Cold and snowy weather will persist throughout this week in Mid-Missouri. Abundant moisture in our area will keep our skies cloudy and the chances for snow flurries consistent. Temperatures will likely remain in the lower to mid teens throughout the duration of the week, so make sure to dress warm and keep those ice scrapers on hand. Thursday afternoon will bring us our highest probability of snow accumulation, with the evening seeing potentially dangerous wind chills. Lingering chances of flurries are expected to end by Friday, but clouds will stick around.
The current run of the GFS seems to be handling this system better than any of the other major models, so it was chosen to be the main model in this forecast. The NAM was briefly consulted to check for consensus, but was otherwise left unused. The GEFS and SREF plumes were consulted as well for determining temperatures, with GEFS being the primary model since SREF continuity struggled. Soundings from the GFS were also consulted to determine precipitation type and timing.
The 250mb level of the 12z GFS has Columbia positioned under the right exit quadrant of the jet streak from 15z Wednesday to around 9z on Thursday. This positioning is something to pay attention to, since it could lead to a period of heavier snowfall if conditions in the lower levels continue to support it. Central Missouri will remain under the influence of the jet for the entirety of the forecasting period, but its biggest influence will be during this time.

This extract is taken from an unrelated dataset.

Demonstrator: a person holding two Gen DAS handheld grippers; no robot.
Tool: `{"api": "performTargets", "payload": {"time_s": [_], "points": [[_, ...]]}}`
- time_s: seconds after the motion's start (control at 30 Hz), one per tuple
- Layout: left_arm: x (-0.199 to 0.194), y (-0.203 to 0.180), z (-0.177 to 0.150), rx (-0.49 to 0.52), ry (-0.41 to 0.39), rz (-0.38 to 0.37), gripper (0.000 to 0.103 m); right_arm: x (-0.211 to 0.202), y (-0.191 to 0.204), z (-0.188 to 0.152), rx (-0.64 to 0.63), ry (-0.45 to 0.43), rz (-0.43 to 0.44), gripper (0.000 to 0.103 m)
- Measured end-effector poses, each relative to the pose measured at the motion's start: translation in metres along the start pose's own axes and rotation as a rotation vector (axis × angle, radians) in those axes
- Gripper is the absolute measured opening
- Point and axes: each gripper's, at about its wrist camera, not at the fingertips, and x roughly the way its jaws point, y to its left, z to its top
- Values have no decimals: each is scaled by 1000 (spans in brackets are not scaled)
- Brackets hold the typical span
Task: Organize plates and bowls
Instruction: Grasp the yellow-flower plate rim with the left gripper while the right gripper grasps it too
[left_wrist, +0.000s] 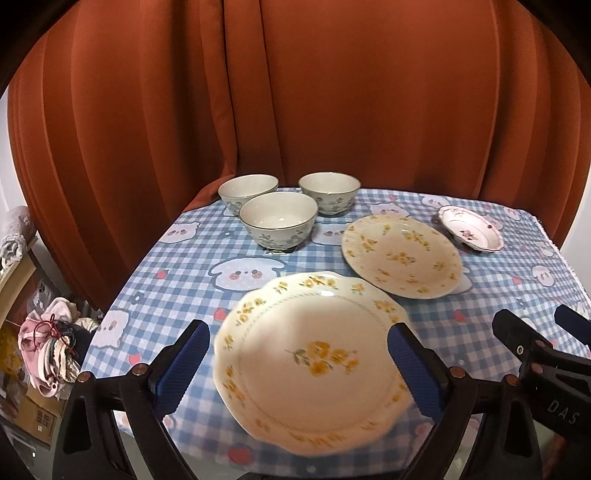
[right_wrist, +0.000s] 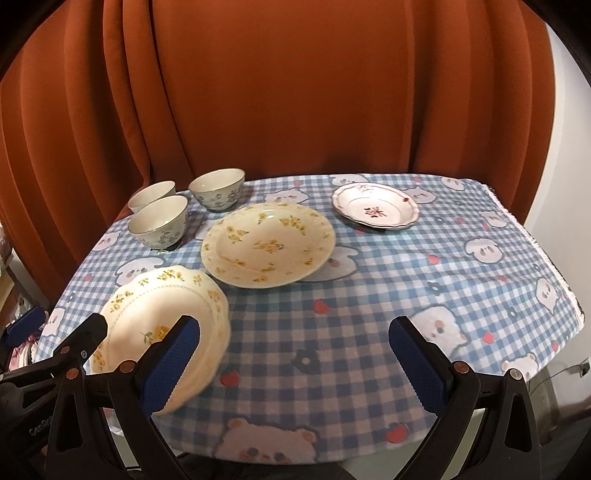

The 500mb map of vorticity continues to favor increased rates of snowfall Wednesday night up to Thursday evening. The vorticity moves out of the region on Friday, implying that there could be a break from snowfall at this time. At 700mb, the map of relative humidity also supports this notion. Missouri remains under relative humidity amounts of around 80% or higher until the abundant moisture is moved out of the area by a shift in upper level winds from south westerly to north westerly. This shift in winds is brief, however, and may soon return southerly for more precipitation chances in later forecast periods.
At 850mb, the plot of winds shows even more support as to why our ongoing snow chances weaken by Friday. A strong LLJ from the southwest is bringing plenty of moisture from the Gulf of Mexico to fuel the snow events. However, by 0z Friday the LLJ is cut off, causing Mid-Missouri to lose its abundant moisture. This should bring a long awaited break from the on and off snow events over the course of this period. The 850mb plot of relative humidity also supports this, showing a significant drop in moisture over the region once the southerly flow is cut off.
SREF and GEFS plumes were used to determine the temperatures for our forecast. Due to a lack of consensus in the SREF toward the end of the forecasting period, GEFS was the primary model used. GFS soundings gave a clear picture of the endless cloud cover over the course of our forecast. The sounding temperature profiles never make it above freezing, so no melting will occur, causing any precipitation to be snow. Long term model tendencies suggest this pattern will persist.